Jason stares at Jazz Fenton, who he’d pegged as the sane sibling. He’s not so sure now, but he can’t say he hates it.
“And how do we know it’s a fair trial?” Nightwing asks.
She waves her hand, “Oh, as Gotham’s Knights, you’re key witnesses. I’m sure you’ll be summoned to testify. You will see then. And don’t worry about your secret identities—the dead don’t care much for that sort of thing.”
“So if this is a ‘fair’ trial or whatever, The Joker’s going to be locked up forever?” Jason asks. “I mean, that’s the only option for shit like him.”

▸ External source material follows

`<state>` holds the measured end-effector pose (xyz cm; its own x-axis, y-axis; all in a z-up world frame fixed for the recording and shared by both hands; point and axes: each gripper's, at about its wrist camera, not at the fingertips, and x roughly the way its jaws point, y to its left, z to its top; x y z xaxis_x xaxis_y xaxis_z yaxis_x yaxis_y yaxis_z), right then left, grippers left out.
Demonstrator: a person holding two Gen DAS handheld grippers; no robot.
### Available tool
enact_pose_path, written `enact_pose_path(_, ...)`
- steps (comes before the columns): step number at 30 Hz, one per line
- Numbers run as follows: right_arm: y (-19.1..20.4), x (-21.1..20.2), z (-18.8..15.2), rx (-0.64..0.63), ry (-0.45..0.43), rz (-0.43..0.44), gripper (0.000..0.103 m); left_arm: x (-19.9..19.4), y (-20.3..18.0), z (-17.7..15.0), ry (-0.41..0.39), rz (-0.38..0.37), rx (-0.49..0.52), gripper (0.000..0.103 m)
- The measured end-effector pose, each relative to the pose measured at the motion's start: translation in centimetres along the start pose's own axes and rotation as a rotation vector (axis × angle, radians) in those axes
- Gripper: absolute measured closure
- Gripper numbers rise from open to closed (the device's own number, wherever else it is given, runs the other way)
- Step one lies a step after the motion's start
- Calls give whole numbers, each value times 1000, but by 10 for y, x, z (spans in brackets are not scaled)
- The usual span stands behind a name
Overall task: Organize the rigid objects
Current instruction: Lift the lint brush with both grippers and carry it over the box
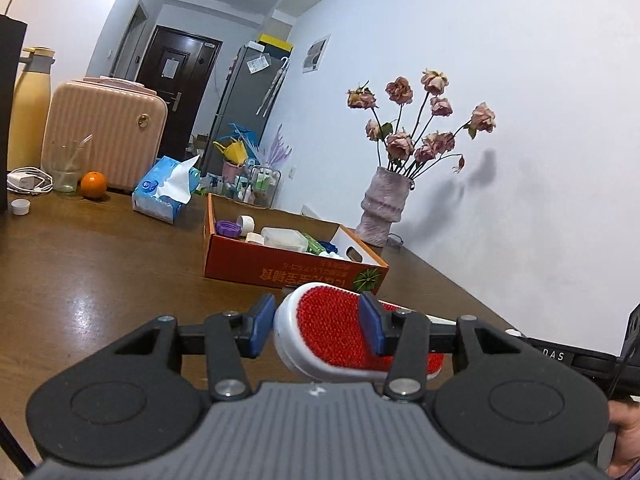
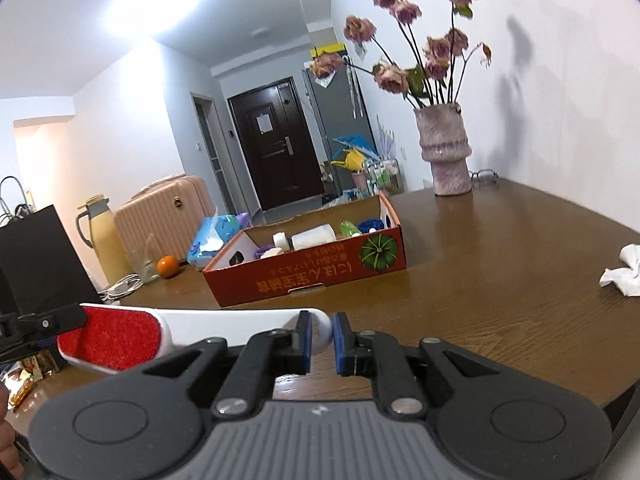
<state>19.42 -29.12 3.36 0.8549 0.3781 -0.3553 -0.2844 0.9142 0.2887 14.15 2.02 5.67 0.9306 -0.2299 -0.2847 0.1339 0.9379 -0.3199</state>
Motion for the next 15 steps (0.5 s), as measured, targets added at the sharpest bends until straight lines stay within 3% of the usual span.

Batman sends him a look, but he ignores it.
“Well, there are several different punishments that could be deemed appropriate, but he’ll never be able to set foot in the mortal world again, yes.”
Jason Todd grins, “Oh, I’m glad your brother’s stupid, kid.”
She sighs, long-suffering, “Well, that makes one of us. Still, there’s more important things we should discuss now that you’re here.”
“More important than The Joker trying to kill your brother over a Twitter handle?” Red Robin asks doubtfully.
Jazz smiles, sharp and dangerous, and asks, ”Have you ever heard of the Anti-Ecto Acts?”
xxXxx
Several months later when Danny is finally un-grounded, he Tweets his last three Tweets before Twitter can become the foolishly named X:
Imagine bullying the Joker so hard that it not only lands the Joker in ghost prison BUT it also leads to major law reform in the US lmao someone make the domino effect meme about this pls
Y’allre replying to me with thanks like i did anything other than be an internet troll. My sister literally manipulated local, federal, and interdimensional law so you should be thanking her.
i just a babie 🥺🥺🥺
xxXxx
Thanks for reading! This is the whole fic, so pls do not ask for tags! Thank you :)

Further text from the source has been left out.